天を断つ
「どらあ!」
カリヤが槍を振り下ろし、大型の魔物が倒れ伏す。
いつもより少し苦戦はしたものの、問題なく依頼は達成できたようだ。
元々弱っていたのは運が良かっただろう。
「下がっていて良いとは言われましたが、何だか申し訳ないですね」
「変に怪我をするとよくないからね。僕らで処理できる範囲で受けてるし、良いんだよ」
「そうだろうけど、ムズムズするよな」
ドラセナとラヴィンは魔物が弱っていると分かったタイミングで、後ろで見ていてくれと伝えてある。
何かがあったら大問題になるかもしれない2人だ。
慣れている僕達だけでもそこまで変わらないだろうし。
「でも、弱っていたのは多分、この背中の傷。」
「そうだよなぁ。これ、一回りか二回りはでかい魔物じゃねえか?」
魔物の背中には、大きく抉れたような傷が付いていた。
冒険者の魔法とも考えられるが、この魔物は逃げ足が早い訳では無い。ここまでの傷をつけたのなら、そのまま狩って持ち帰るだろう。
早めに証明の部位と、換金できそうな所を剥ぎ取って帰るとしよう。
剥ぎ取りをしようと準備し始めた時、遠方でズウン、と地響きがした。
そこから何度かズウン、ズウンと地面が揺れ、それは次第に近づいて来ているよう。
「うお!なんか飛んでくるぞ!」
即座に臨戦体制を取り、2人を守れる配置に付く。
大型の魔物より巨大なそれは、竜型の魔物。
巨大でありながらも機動力があり、退化した羽根で飛ぶのではなく、脚力で大きく飛び跳ねて移動する、手強い魔物だ。
「面倒な奴が来たな…!」
カリヤが思わず溢す程度には厄介な魔物で、飛び跳ねている間は近接職は手が出せず、遠距離職も潰されないよう集中する必要がある。

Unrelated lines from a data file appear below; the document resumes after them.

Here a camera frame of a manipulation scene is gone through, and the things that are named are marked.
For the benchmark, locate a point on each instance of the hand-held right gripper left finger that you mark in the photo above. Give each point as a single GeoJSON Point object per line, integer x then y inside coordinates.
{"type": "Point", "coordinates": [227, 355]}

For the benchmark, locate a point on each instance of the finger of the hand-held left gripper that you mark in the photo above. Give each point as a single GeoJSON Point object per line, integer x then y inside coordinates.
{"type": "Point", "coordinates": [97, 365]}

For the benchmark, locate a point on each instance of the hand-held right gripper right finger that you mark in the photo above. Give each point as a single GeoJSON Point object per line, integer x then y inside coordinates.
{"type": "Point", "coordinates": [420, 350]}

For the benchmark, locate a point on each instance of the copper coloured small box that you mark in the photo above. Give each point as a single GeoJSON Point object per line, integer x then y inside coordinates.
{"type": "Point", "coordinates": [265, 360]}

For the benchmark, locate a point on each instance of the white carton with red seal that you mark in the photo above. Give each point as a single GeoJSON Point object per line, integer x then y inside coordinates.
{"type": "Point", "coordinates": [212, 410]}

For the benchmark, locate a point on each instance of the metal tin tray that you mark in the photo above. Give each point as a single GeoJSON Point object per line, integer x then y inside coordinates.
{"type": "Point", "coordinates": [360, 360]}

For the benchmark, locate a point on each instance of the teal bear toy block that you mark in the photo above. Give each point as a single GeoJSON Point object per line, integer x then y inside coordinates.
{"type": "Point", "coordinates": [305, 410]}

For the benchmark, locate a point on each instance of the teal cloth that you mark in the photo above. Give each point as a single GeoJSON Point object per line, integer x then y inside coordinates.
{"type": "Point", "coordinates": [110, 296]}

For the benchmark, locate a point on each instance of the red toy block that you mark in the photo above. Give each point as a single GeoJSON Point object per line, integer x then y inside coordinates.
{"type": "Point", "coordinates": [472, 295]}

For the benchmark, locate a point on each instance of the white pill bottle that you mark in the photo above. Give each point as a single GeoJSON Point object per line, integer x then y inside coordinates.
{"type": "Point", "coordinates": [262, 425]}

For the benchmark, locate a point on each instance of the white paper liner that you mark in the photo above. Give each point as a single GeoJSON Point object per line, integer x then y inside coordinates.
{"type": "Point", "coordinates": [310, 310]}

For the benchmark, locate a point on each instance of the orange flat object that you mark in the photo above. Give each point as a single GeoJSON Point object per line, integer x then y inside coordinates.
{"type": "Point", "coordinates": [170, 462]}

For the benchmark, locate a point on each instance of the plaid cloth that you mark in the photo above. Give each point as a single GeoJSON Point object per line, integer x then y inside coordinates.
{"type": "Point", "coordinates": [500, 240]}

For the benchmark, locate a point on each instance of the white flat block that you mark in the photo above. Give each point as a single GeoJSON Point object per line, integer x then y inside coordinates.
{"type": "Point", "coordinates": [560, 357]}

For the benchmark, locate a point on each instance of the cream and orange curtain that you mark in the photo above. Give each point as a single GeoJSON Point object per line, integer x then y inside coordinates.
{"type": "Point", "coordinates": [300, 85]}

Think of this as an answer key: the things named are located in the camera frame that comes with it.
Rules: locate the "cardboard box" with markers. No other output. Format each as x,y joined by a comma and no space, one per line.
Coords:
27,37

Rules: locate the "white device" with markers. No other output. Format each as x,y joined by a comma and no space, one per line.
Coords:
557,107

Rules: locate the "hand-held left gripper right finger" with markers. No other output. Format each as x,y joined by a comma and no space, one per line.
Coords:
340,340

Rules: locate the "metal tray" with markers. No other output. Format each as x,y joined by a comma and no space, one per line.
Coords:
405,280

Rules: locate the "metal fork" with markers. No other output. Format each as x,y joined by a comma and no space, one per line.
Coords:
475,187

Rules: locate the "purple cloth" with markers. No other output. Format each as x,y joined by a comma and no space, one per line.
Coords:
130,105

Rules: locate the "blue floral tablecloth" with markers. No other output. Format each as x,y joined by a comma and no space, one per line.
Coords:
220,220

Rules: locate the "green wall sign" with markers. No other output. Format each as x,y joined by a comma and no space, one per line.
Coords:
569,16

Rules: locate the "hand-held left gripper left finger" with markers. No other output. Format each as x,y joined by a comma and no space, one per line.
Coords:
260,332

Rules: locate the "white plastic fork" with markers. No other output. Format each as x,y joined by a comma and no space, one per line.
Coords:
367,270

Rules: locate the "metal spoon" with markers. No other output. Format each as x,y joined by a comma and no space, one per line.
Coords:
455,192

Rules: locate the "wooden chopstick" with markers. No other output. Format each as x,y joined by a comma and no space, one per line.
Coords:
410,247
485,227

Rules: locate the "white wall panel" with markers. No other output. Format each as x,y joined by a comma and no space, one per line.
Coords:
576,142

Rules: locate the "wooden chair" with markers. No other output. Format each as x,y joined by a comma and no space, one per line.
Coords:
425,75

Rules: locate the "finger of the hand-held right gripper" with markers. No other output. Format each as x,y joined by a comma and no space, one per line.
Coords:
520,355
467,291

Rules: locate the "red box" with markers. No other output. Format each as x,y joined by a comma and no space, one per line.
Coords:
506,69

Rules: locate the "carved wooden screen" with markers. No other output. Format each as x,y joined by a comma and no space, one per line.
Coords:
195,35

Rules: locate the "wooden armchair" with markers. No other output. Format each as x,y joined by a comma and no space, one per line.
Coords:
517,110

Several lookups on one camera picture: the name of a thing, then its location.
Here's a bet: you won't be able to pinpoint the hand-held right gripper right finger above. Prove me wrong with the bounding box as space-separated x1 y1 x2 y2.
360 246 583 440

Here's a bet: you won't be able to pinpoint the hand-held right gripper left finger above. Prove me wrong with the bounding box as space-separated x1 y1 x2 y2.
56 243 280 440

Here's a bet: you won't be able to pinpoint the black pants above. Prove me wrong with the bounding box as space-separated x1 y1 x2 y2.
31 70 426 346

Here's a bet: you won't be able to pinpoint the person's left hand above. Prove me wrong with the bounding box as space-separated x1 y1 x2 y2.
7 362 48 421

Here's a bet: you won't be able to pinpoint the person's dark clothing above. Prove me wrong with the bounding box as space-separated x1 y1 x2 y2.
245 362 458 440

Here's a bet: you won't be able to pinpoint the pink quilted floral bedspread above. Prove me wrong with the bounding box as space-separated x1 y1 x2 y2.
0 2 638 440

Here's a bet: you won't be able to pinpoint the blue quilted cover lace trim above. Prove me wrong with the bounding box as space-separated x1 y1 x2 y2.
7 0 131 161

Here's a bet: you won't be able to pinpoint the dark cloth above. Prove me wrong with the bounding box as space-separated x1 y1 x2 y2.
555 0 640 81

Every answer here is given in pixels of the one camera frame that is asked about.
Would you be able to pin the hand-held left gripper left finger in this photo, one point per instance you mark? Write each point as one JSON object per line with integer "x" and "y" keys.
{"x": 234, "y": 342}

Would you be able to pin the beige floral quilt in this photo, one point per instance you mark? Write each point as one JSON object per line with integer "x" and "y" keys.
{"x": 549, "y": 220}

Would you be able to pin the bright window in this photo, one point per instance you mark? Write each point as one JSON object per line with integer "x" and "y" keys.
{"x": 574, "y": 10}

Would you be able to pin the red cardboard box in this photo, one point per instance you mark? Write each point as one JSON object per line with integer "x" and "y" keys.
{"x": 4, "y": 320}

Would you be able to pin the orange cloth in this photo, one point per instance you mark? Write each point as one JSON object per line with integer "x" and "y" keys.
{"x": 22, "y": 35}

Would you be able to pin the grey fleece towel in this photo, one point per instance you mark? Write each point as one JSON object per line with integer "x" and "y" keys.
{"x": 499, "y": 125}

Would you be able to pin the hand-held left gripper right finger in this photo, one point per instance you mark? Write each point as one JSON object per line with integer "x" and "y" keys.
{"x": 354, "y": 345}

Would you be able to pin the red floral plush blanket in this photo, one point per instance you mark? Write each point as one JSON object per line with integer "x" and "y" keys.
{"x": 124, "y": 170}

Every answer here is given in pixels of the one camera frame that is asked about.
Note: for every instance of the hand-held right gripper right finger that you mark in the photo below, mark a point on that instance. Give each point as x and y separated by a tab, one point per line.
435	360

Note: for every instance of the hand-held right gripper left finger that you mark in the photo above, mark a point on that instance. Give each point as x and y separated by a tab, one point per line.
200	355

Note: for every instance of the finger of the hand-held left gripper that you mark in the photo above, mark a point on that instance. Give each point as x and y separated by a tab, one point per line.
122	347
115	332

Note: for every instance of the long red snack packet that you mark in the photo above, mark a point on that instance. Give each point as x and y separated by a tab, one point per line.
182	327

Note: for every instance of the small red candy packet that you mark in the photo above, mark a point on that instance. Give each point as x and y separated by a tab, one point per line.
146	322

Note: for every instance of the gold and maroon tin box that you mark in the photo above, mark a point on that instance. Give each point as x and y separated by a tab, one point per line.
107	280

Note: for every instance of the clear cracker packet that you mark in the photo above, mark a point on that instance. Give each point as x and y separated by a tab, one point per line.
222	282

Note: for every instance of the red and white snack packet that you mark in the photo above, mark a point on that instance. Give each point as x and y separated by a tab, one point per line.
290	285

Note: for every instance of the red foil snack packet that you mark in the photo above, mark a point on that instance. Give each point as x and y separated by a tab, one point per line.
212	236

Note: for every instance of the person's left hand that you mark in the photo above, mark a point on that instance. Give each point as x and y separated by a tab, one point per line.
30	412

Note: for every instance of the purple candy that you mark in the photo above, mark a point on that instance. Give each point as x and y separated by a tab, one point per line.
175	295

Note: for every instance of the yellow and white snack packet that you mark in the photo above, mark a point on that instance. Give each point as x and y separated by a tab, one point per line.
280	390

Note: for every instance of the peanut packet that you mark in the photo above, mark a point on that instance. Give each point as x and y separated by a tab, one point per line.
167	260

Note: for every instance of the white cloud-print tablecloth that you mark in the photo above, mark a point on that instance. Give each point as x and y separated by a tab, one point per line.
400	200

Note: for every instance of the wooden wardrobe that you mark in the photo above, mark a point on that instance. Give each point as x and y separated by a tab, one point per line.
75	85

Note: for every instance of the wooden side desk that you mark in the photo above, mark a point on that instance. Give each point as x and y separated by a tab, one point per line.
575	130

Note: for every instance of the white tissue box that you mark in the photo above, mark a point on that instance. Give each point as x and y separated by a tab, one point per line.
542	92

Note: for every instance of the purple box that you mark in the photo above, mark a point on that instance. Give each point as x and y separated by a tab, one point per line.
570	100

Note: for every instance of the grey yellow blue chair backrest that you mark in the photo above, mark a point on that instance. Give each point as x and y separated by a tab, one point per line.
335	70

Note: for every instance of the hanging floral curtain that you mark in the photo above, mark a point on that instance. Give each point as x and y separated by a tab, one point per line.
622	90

勝てないほどではないが、油断しておらずとも何かが起こる可能性がある。
「私たちも加勢するよ!危ない事はしないさ!」
ラヴィンが前に出て来る。
先ほどの僕達の戦闘を見て問題ないと判断したのなら、きっと大丈夫だろう。
ゆるりとした足取りでドラセナも僕の隣にやって来る。
「私も出ます。竜狩りは昔成した事がありますので」
えっ、それは聞いていない。
竜狩りなんて、僕達ですらもう少し後だろうとか思っていたのに。
ゴアァ!と竜が咆哮を上げると、ダアン!と遥か上空へと飛び上がる。
こうなると降りて来るまで僕達に手を出す手段は無い。
はず、なのだが…
「天砕____」
ドラセナが剣を構える。
瞬間、空気中に歪みが発生したような、力が満ち溢れるような。
「____落下星!」
剣が抜き放たれる。
空が、全てが切り裂かれた。
竜は完全に真っ二つになり、力無く落下する。
太陽すらも分かたれたような、そんな錯覚を見た。